Reliquaries were historically created as devotional objects to hold the biological remains of Catholic saints. The reliquaries themselves often represented the part of the body held within as it was when it was alive, for example, the object may look like an arm, or a portrait of the saint. The slide on this microscope holds the biological remains of numerous species of foraminifera found in the ancient mud of a core sample retrieved from Belle Island Salt Marsh near Boston, MA for scientific research. This reliquary is designed contain the bodies of these tiny creatures and represent their physicality when alive. Because microscopes that allow us to see foraminifera are very costly, this one is nonfunctional, however, the video nearby shows us what a live foraminifera looks like in her native habitat.
The environmental humanities, has as its goal to create thriving on earth for all beings. It is an interdisciplinary movement that bridges science, philosophy, and art that seeks to change the cultural and intellectual framework inherited from the enlightenment. It is a move away from focus on the individual human, and indeed, away from the human, and towards a more equitable relationship between us and the more-than-human world. It is essentially feminist and anti-racist and acknowledges we are one entangled body here on planet earth. This thinking owes an enormous debt to indigenous science and culture, and it seeks a creative, loving path out of the thorniest problems of the climate and ecological crisis. This framework asserts that no solution for the crisis can be found without the ethical reframing provided by the biggest imaginers of environmental humanist thought. The audience was encouraged to read, draw, and incorporate their drawings and writings into the exhibition
Cord grass is commonly found in the intertidal zone of the swamp, it is good at surviving saltwater conditions. As the tide moves through the grass, tidal creeks, and flood marsh platforms, it is a critical driver for movement of water and solutes in marsh systems. Tides create lifeways for grass and a multitude of creatures as it ebbs onto and off of the marsh surface both by sheet flow over the marsh and direct drainage to tidal creeks. If you look closely at this grass during specific moments of its growth, you can see droplets of water that have accumulated at the tips of the grass, representing a tiny but persistent and widely distributed method of water displacement throughout the marsh.
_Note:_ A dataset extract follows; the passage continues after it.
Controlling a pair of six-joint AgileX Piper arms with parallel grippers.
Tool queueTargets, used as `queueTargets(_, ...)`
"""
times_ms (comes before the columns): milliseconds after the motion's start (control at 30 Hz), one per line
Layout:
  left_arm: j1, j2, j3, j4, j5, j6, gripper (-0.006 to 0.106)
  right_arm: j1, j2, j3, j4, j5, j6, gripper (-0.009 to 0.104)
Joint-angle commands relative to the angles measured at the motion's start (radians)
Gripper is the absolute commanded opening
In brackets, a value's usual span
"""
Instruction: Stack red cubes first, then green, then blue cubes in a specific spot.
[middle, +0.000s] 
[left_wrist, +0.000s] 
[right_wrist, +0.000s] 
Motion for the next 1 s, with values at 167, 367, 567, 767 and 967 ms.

Water Boatman are commonly found in the New England Salt Marsh. They spend their lives in the water and feed on algae and plants. Their lifeways are a critical part of the food web of the swamp. Peoples native to New England used swarms of Water Boatman as a food source. They are the loudest animal on earth, relative to their size, and they create song by rubbing their large hind legs along their bodies.
These drawings imagine what microbes might look like to one another, the ways they might process the existence of their fellow microscopic creatures, and how they might develop kin recognition in their tiny cosmos.